> **WHAT THE EXERCISE ASKS**: The answer is a single number: the count of lines below in which the word "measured" appears.

> **DATA SEGMENT**:
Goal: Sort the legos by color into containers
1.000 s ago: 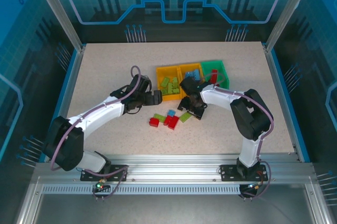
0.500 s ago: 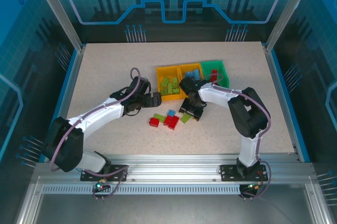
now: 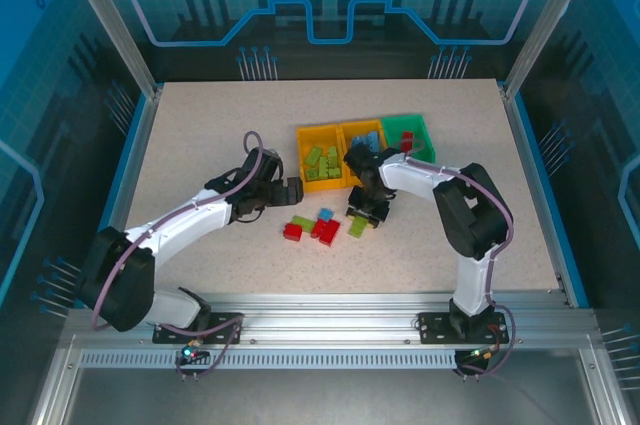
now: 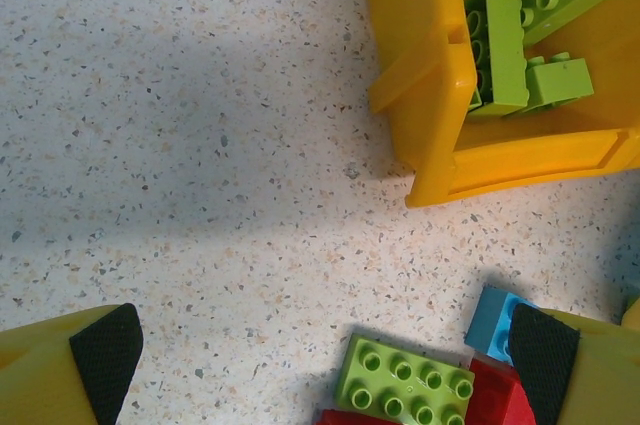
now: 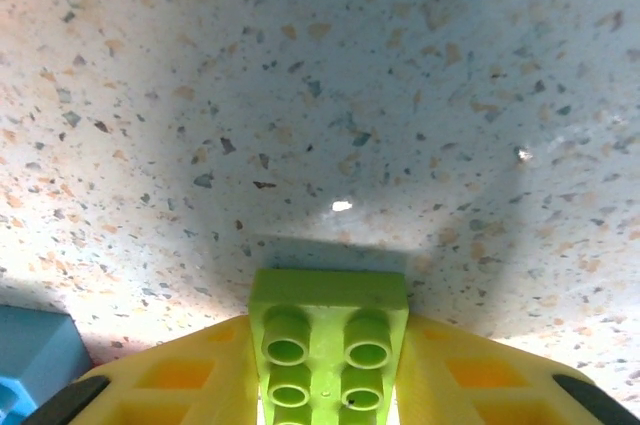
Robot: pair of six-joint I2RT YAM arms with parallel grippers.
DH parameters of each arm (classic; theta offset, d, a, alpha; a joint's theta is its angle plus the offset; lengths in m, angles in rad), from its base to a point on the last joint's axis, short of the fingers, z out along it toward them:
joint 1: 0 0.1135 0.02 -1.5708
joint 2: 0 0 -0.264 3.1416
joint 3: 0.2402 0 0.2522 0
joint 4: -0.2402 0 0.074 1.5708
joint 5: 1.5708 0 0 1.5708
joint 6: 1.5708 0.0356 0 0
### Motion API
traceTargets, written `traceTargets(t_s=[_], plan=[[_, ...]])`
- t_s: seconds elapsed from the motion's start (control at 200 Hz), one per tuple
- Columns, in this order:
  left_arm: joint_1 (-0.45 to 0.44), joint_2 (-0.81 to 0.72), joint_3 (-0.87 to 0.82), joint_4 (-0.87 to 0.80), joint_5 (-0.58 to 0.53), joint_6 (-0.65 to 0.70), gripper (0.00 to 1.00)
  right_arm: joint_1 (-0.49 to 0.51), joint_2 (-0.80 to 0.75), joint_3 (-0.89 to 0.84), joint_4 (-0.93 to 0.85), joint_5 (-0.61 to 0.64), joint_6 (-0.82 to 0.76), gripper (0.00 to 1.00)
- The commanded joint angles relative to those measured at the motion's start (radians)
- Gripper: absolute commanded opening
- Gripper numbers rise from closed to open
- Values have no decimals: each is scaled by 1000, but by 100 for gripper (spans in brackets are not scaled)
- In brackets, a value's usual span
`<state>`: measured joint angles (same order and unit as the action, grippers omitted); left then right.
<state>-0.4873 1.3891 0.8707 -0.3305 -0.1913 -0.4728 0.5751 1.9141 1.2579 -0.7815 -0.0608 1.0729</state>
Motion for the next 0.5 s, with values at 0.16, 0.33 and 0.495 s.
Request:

> **RESPONSE AREA**: 2